Matías es uno de ellos. Hace malabarismos con una bicicleta sobre General Santos y Félix Bogado. Hace cosas increíbles y a la vez peligrosas que solo le permitirán llevarse unas monedas al terminar el día.

Y, sin embargo, me llama la atención su sonrisa. Siempre la tiene. Pese a que el sudor daña sus ojitos y que algún que otro conductor le tira unas palabras que hieren.

No lo ve así, pero juega con su vida. Lo ve desde su perspectiva de niño. Anda entre vehículos y gente malhumorada. Soporta bromas, humillaciones e insultos y sigue allí. Lo asume como parte de la vida.

No tiene posibilidades de estudiar. La prioridad es comer cada día. Ganar unas monedas que le permitan seguir teniendo esperanzas. Sin embargo, su futuro no será diferente al de los demás niños en las calles. Nos duele, pero es así.

Lo veremos crecer, como lo veo yo cada día, y como él, serán muchos creciendo indiferentes a la vida, al riesgo, a la dignidad, con esos códigos que solo se entienden en las calles.

Muchos no tuvieron elección: fueron abandonados, son huérfanos o fueron expulsados de sus hogares.
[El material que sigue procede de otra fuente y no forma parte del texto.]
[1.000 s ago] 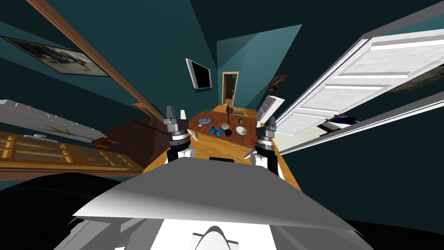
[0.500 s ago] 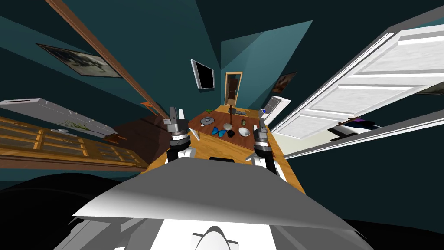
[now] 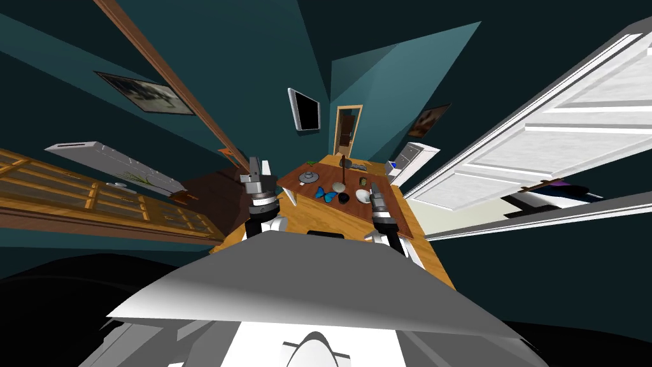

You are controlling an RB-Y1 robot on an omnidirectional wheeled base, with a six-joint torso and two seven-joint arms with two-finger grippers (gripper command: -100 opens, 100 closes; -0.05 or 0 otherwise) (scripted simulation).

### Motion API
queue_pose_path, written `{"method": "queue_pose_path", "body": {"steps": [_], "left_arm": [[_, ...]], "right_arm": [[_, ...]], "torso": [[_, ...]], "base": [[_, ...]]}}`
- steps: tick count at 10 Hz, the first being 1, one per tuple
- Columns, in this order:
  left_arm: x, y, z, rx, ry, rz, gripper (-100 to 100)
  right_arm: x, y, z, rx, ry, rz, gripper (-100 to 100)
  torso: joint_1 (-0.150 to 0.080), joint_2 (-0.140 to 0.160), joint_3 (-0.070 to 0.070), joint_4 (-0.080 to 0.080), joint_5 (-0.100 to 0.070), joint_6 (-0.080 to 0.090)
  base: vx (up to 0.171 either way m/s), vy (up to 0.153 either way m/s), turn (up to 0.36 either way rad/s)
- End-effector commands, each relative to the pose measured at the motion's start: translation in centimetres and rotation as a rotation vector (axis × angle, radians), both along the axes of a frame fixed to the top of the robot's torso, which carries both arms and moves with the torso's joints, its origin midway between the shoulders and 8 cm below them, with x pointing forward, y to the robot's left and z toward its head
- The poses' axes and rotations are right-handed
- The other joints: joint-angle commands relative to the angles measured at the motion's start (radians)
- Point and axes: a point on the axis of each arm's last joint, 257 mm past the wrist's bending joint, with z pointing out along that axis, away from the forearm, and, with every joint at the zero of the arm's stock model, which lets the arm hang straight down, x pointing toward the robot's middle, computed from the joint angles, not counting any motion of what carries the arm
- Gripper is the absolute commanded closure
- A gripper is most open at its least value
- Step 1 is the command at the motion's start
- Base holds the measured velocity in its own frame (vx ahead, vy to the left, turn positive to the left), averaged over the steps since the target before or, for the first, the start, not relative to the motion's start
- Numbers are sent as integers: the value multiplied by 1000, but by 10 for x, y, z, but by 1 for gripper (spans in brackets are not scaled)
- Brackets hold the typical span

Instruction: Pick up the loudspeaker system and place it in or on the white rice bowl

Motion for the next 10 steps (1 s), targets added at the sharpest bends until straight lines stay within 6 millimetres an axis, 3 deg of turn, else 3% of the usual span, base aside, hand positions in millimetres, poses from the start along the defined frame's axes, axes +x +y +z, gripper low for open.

No cuentan con recursos económicos, de salud o apoyo familiar.

Me pregunto una y mil veces cómo cambiar, cómo torcer la fuerza de lo inevitable, y muchas veces me gana la impotencia. Al final, creo que todos deberíamos poner un poco. Un poco. Un poco de voluntad, un poco de atención, un poco de decisión. Creo que todos deberíamos iniciar el cambio. Primero en nosotros mismos. Luego exigir que las organizaciones y las instituciones hagan su trabajo.

Deberíamos ver en todos los semáforos el rostro de Matías. Démosle una razón para confiar. Una palabra de aliento, una sonrisa, una oportunidad que le permita tener esperanzas. Si lo hacemos con uno, se multiplicará, crecerá. Si al llegar la noche hubiésemos podido cambiar un poco de indiferencia por esperanza, entonces no será un día perdido. Si cientos hicieran lo mismo, miles verían el ejemplo, entonces entre todos haríamos el cambio.

Casi comenzando un nuevo año… es un buen momento para comenzar.